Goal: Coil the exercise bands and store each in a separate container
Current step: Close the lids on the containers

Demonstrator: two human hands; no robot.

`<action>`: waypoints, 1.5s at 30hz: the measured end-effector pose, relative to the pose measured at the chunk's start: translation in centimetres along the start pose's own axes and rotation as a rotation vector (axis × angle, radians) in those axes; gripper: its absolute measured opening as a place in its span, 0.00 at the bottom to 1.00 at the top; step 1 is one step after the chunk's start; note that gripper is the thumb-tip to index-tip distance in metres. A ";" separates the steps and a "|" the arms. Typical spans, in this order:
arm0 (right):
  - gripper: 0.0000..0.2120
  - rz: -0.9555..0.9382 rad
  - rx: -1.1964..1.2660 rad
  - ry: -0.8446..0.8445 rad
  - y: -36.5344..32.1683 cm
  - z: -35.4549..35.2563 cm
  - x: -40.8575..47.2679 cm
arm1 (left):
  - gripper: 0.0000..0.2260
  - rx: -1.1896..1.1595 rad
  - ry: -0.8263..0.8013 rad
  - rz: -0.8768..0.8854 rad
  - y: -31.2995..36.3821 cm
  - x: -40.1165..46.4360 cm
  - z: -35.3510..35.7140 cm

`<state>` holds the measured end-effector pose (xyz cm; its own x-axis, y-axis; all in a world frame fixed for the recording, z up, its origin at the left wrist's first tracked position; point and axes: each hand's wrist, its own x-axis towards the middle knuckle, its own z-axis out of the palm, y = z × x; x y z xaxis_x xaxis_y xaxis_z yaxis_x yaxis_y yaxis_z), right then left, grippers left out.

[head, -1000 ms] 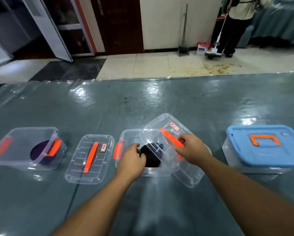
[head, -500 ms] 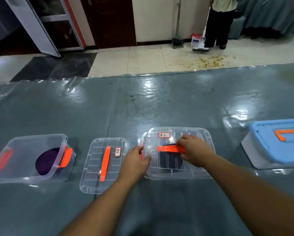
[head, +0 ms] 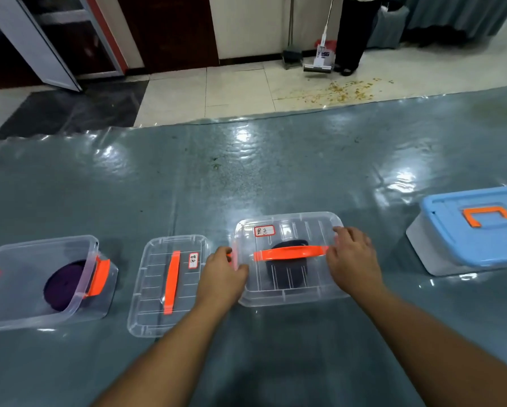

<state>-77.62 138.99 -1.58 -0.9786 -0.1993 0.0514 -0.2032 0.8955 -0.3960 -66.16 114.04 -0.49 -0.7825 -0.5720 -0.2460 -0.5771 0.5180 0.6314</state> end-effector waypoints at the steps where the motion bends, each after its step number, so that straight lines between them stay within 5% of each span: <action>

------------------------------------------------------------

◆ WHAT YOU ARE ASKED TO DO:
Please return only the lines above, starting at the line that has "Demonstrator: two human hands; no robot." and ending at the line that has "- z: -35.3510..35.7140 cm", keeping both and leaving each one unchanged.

◆ TASK ANSWER:
Demonstrator: two human hands; no robot.

`<action>`: waypoints, 1.5s at 30hz: the measured end-effector pose, relative to the pose measured at the chunk's start: translation in centimetres along the start pose's own axes and rotation as a rotation vector (axis × angle, radians) in those axes; gripper: its absolute measured opening as a place in its span, 0.00 at the bottom to 1.00 at the top; step 1 is one step after the chunk's start; note that gripper is the thumb-tip to index-tip distance in metres. A ";" separates the steps and a "|" the arms. Typical spans, in this order:
arm0 (right):
  - gripper: 0.0000..0.2120
  - rz: -0.9555..0.9382 rad
  - rx: -1.1964..1.2660 rad
  - ry: -0.8446..0.8445 rad
  - y: -36.5344..32.1683 cm
  - z: -35.4549..35.2563 cm
  - x: -40.8575..47.2679 cm
arm1 (left):
  - gripper: 0.0000..0.2260
  - rx: -1.1896..1.1595 rad
  - ry: -0.8263..0.8013 rad
  - rz: -0.8768..0.8854 rad
  - y: -31.2995..36.3821 cm
  - x: -40.1165..46.4360 cm
  - z: -35.3510..35.7140 cm

Nothing more is required for this exercise.